Up until a few months earlier, she’d worn a tigereye cabochon ring on the middle finger of her left hand. Tigereye was the stone of truth and logic, and the middle finger was the Saturn finger, which represented responsibility and security. But after a run-in with a sadistic Brazilian shaman in the spring, the ring had been lost and the finger upon which it had sat was now permanently crooked and its knuckle swollen.
“Sorry, sir,” I said, taking my seat. “That was the ME. He confirmed the identity of the victim as Basil Valentine.” I said this more for Morales’s benefit than Gardner’s, but she nodded as if he’d already filled her in.
“What’s your read on this?” Gardner asked.

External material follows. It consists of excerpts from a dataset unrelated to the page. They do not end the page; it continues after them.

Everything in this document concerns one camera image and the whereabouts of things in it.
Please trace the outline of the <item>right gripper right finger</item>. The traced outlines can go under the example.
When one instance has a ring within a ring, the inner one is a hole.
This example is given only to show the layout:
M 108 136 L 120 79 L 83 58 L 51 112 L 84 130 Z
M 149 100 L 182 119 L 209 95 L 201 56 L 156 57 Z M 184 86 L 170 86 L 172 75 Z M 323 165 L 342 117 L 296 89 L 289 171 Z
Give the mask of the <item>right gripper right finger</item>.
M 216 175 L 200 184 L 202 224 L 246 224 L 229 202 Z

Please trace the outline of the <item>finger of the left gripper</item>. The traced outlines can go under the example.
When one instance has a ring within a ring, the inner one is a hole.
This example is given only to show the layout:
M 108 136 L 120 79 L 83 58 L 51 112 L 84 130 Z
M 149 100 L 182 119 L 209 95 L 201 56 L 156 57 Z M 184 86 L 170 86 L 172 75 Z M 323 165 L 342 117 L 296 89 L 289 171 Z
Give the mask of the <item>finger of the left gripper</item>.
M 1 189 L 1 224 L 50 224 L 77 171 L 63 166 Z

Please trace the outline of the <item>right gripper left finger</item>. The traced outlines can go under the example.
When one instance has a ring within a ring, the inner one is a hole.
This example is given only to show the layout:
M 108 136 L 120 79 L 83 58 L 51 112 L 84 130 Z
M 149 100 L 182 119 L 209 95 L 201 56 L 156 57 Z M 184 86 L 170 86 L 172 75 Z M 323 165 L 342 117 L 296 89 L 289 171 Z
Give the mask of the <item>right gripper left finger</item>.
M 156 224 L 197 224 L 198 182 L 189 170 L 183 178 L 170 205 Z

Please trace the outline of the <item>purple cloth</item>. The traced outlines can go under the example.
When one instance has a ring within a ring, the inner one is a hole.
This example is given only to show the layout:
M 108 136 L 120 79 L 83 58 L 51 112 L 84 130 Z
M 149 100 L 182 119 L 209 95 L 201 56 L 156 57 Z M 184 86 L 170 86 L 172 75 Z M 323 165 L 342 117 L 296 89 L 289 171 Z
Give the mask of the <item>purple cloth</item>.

I sucked in a breath and blew it out, buying time to gather my thoughts. Things were always tricky when it came to working with the BPD. I was still technically on their payroll, so I had to balance that with the fact I spent every day with the task force. “It seems weird. I don’t buy Duffy’s eagerness to hand it over. Last time, he acted like we’d pissed on him when we asked to take a case.”
Morales spoke up. “He’d do it if word was coming down from the mayor’s office.”
“Explain.” She tossed her pen on the desk and leaned back as if she’d just dared me to impress her.
“According to Duffy, the increase in murder stats got the brass nervous,” he said. “Duffy said he needed to get this case off his books to up his percentages. Our guess was that Eldritch is trying to increase the closure rate to impress Mayor Volos.”
“That’s bothering me, too,” I said. “What’s with all the murders over the last few weeks? Ever since Puck got put in jail for Charm and the Brazilian’s murders things have been hot.”